Information >>
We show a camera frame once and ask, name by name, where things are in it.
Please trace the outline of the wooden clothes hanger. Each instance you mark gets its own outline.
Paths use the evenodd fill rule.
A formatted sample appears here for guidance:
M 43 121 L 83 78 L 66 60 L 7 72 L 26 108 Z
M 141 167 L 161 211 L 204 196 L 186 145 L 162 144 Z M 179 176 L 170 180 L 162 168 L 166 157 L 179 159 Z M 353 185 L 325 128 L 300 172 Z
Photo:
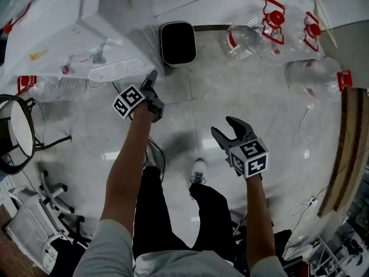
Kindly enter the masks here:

Aim of the exercise >> Write out the records once more, word for word, though without the pictures they contain.

Result >>
We show a camera frame once and ask, name by name, where things are in it.
Please trace the outline of the wooden clothes hanger. Each instance you mark gets its own outline.
Paths use the evenodd fill rule.
A formatted sample appears here for guidance:
M 43 121 L 83 78 L 66 60 L 7 72 L 26 108 Z
M 141 167 L 161 211 L 204 196 L 186 145 L 162 144 Z M 179 176 L 170 180 L 162 168 L 166 157 L 179 159 Z M 353 185 L 325 128 L 300 172 Z
Photo:
Kindly enter the masks here:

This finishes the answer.